Elise Parker said...

I thought both articles focused on separate, but equally valid points regarding conservation and the free-rider problem. In Tragedy of the Commons for example – Hardin points out that population control cannot be fixed by a simple technical solution. Nor is moral suasion an effective measure against overpopulation. In his words, conscience is self-eliminating. Assuming it provides incentive for certain people to have fewer children, it will in fact cause the more empathetic people to have fewer children and their genes will not be passed on. Also, it could create a ‘double-bind’ in the minds of the people, which creates psychological tension.
I was also intrigued by Hardin’s example to depict the tragedy via herdsmen using a public pasture. He gives three criteria to avoid the tragedy, and when applied to certain populations outside the western world, one can see that they have a working system to avoid the tragedy using the three criteria. For example, sticking to Hardin’s commons and over-grazing; Sahelian herders in Kenya widen the radius of grazing around wells progressively during the year to ensure available grazing lands during the dry season. (Berkes-Colding-Folke 2000).
1). The herders have developed a ‘criterion of judgment and system of weighting’. The judgment involves systematically avoiding certain grazing lands now in order to maximize them during the dry season.
2). That the possessing this criterion of judgment, ‘coercion can be mutually agreed upon’ – herdsmen agree to stay away from the better pastureland during the wet season in order to benefit from it in the dry season. On a side note – I find it interesting to apply this concept to sacred groves in India or sacred animals in Nepal. Cows roam freely in Nepal and beef consumption is almost nonexistent. It got me thinking about the effect of religious beliefs and practices as a means of ‘coercion’ that is so strong it influences an entire culture’s dietary practices. In these areas, religious beliefs can be a form of coercion mutually agreed upon, and I wonder if these beliefs could (in a morally right way?) be utilized to continue land/animal conservation.

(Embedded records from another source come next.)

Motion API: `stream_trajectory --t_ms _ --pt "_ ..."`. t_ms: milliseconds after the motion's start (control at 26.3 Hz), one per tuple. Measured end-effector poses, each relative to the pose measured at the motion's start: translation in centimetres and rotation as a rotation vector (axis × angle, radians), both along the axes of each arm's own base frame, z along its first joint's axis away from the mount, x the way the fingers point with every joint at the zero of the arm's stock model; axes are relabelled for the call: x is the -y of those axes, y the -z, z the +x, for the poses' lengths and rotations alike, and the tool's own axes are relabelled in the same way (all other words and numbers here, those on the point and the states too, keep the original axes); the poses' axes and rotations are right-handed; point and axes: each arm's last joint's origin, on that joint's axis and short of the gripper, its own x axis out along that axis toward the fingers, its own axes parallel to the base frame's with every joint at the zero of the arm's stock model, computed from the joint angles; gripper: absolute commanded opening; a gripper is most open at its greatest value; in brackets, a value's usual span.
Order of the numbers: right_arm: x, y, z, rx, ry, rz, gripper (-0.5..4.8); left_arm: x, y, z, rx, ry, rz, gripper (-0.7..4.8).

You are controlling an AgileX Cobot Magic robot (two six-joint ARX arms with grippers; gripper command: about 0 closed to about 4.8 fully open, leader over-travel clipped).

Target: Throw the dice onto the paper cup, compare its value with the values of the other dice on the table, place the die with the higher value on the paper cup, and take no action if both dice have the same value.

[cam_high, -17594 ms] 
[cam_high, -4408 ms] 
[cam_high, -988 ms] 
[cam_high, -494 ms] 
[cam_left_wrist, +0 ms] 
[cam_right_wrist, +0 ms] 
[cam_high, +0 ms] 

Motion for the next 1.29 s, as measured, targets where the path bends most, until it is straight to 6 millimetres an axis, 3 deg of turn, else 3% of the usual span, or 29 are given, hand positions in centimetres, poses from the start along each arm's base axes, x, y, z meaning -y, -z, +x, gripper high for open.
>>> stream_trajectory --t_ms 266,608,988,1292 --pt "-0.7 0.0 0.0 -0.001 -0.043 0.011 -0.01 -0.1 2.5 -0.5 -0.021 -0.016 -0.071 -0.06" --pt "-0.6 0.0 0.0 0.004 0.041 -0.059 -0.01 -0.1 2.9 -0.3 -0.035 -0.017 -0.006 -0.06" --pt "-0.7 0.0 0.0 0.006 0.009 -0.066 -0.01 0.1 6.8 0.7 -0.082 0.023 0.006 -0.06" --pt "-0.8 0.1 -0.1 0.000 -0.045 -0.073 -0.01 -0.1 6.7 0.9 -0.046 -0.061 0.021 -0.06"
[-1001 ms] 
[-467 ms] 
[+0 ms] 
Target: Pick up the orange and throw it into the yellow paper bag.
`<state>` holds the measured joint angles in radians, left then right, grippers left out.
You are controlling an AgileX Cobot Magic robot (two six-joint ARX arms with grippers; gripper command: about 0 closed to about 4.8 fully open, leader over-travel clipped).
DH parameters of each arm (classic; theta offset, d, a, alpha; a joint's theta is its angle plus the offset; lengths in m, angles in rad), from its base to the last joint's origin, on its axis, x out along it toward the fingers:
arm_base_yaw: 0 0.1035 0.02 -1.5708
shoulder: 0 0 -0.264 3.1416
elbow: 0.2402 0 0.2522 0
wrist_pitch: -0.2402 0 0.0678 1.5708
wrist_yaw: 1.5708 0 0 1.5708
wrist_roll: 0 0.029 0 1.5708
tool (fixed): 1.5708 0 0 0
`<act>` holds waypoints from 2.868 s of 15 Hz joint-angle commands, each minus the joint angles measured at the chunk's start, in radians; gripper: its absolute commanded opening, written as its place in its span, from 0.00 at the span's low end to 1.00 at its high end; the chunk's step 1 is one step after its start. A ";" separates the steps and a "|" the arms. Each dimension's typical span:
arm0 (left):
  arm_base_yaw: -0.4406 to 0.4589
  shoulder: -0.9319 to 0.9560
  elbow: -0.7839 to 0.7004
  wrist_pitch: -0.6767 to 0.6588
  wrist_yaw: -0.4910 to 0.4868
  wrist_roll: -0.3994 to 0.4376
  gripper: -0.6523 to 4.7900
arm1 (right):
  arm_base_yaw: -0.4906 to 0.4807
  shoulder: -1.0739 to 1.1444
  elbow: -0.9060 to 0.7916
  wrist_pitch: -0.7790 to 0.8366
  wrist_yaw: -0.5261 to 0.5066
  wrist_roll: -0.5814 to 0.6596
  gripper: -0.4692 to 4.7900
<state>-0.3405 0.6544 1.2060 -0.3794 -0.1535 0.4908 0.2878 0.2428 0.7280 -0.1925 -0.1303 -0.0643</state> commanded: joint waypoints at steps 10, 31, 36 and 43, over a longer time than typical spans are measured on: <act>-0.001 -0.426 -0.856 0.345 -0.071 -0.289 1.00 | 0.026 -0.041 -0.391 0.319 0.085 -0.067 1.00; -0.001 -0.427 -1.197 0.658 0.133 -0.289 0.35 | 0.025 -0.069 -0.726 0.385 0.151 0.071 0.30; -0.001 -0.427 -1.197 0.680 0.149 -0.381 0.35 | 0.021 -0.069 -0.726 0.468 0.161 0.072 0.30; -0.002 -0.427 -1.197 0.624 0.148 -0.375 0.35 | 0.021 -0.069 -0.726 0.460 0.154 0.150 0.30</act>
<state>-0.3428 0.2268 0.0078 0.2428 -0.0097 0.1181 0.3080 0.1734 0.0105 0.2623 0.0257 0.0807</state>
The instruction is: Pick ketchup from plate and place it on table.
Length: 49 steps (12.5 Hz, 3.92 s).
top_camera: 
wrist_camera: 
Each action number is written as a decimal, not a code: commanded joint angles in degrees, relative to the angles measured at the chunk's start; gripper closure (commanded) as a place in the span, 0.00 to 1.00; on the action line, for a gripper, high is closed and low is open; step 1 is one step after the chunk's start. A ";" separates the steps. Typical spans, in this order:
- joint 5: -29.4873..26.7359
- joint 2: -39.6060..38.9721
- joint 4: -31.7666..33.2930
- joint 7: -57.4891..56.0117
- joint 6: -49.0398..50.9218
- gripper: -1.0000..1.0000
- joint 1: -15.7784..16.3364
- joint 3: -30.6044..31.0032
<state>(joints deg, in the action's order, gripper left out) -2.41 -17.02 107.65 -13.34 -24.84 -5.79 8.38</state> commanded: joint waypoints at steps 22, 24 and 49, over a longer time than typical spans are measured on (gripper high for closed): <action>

But, then again, maybe not.
3).The administrative system…can and will protect the commons – self-governing tribes have an agreed upon system to time grazing of the herds and adhere to this system.
I also wonder if short-run thinking is an additional cause to the tragedy of the commons. If each herdsmen is thinking about his profit in the near future, it is easy to create a criterion of judgment and system of weights that proves in favor of adding extra cows to the herd. However, if taken in a longer time-frame, the damage done to the commons may have such a heavy weight that it cannot justify adding cows now.
I enjoyed Krutilla’s paper –especially his points regarding unambiguous answers to allocative efficiency and his analysis of option demand. Option demand can be valuable for more than sentimental reasons – it can be important for medicinal and agricultural purposes.